The KOP batteries are 17.2AH batteries. Your adapter can convert up to 85W so we’ll use that as the max operating condition since such things are usually rated by the amount they draw from the source, and not the output(so that they can use higher more impressive sounding numbers).

85W drawn on 12V taken from P=IV(Power = Volts times Current) 85=12(I)

Current drawn will be about 7 amps. Therefore at full draw you can run for ~2.5 hours. Depending on how much current draw your devices take you can run a lot longer since even a laptop charger doesn’t draw 85W(typically).

If you have a phone charger that only draws 10W then you can last for about 20 hours.

I wouldn’t worry about discharge/charge cycles, my team has abused batteries we’ve owned since 2001 and they’re still serviceable.

A quick way to figure out the draw of your inverter off the battery take the wattage of the draw from the inverter and divide by 10. This number will be the current draw in amps pulled from the battery. I.e. a 80watt load (laptop adaptor) will draw 8 amp at 12volt.

Dare I suggest that you try measuring the current draws as mentioned above? You could then get some closer estimates for your batteries’ life.

Thanks guys! I went ahead and gave it a shot just to test and it worked!! I decided to use the PD board (since the robot is at my house) because I figured it was safer that way. The system basically goes Battery -> PD Board -> 12V Socket -> DC to AC inverter -> AC Adapter for whatever device I want to charge.

We purchased an inverter from AndyMark that comes with an Anderson plug already on it so it can plug right onto a battery. it works great for powering the Classmate on the robot cart or at demos.

This is assuming 100% efficiency of the inverter. Assuming anywhere from 50%-90% efficiency and 85W output, the current draw on the battery side will actually be higher than 7A per whatever your efficiency is. May as well go with 14A, so cut all your times in half.

That’s a pretty large efficiency gap. I did this calculation using the efficiency of the inverter I have(83% at full load) And still come up with a bit over 2 hours.

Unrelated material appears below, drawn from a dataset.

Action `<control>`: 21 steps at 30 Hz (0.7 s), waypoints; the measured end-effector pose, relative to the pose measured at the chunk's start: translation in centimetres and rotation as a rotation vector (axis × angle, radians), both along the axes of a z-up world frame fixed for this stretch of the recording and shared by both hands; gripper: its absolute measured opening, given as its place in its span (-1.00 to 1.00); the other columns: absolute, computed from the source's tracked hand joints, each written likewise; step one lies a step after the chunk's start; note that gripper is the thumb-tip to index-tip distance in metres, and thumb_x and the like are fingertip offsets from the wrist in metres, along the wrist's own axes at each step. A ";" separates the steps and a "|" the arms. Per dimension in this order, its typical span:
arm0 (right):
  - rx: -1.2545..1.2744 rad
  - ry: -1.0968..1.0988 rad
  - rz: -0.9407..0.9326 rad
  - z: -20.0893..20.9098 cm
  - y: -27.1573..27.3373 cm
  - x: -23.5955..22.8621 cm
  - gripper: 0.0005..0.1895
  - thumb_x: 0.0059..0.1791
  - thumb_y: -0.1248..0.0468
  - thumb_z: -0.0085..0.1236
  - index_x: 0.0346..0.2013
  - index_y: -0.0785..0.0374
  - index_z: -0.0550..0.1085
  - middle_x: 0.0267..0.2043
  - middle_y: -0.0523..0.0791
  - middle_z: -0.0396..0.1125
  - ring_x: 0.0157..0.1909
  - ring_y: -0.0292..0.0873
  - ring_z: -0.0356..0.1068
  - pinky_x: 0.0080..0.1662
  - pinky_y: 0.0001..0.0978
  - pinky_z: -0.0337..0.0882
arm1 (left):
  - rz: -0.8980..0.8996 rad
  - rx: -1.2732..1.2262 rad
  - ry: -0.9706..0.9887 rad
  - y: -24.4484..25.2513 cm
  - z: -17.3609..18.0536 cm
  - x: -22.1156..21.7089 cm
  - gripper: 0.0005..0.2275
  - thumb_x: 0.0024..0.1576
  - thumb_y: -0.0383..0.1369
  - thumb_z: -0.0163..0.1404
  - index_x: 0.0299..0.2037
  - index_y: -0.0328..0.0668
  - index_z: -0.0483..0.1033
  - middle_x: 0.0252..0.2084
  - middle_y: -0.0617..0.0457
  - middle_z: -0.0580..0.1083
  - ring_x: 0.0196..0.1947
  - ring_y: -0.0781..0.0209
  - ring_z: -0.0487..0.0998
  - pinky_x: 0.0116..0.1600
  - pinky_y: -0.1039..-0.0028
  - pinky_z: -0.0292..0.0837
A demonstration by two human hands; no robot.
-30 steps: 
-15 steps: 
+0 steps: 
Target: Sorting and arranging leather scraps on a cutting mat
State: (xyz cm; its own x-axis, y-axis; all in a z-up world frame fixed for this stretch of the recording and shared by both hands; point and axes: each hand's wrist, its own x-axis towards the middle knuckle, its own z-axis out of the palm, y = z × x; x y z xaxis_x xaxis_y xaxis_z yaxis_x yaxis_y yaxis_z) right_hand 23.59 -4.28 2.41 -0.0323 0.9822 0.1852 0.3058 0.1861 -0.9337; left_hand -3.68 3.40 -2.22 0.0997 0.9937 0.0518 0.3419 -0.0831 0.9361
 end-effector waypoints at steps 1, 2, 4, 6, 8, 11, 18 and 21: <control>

When calculating anything which can be highly variable you will of course need to build in a fudge factor. For example, we don’t really know how close a battery after being used for FRC is to its original 17.2AH rating.

There is a reason that battery meters on laptops can be so inaccurate a lot of the time. There’s a lot of variables to account for and trying to pin down an exact length of time something will last is only going to a better chance of being wrong.

Do your math for the best case scenario and figure out what worst case scenario is acceptable, and see if that leaves a realistic fudge factor.

Keep your screen brightness to a minimum, turn off the wireless radios, and set your computer to aggressively conserve power. It will draw far less than 85 W.

As an anecdote, I used to use a 5-cell, 8 A·h lithium polymer battery (5 × 3.7 V = 18.5 V) to drive a Pentium 4 Mobile laptop (which normally used a 95 W AC adapter with 19 V DC output). I rigged a barrel plug and an extension lead to the battery, and was able to get about an extra hour, or maybe an hour and a half out of it. (The computer thought it was running from AC, so it didn’t take advantage of some of the meagre power-saving features in Windows XP, plus it probably tried to charge the computer’s battery from the external pack.)

Any chance you can rig a system like this, that avoids the DC-AC-DC conversion?

There are adaptors that are made for plugging into a car cigarett lighter or for airplanes. They’re more expensive but a lot more efficient.

Time to add a few things to the discussion.
Some inverters reach maximum efficiency only at full output.
Even at peak, there is a lot of loss, 83% at full output is likely less. Use 75% for your calculations.
The 17.2 AH rating is speced at a 1.8 amp load. If you draw more the rating goes down. You will get 17 hours of battery (until the terminal voltage falls to 8 volts) at a 1 amp draw. You will not get 1 hour of battery with a 17 amp draw. (curves say about 35 minutes) At 7 amps figure between 14 and 15 AH.
Batteries have a defined life of about 400 charge/discharge cycles. Less if the batteries are used hard in competition.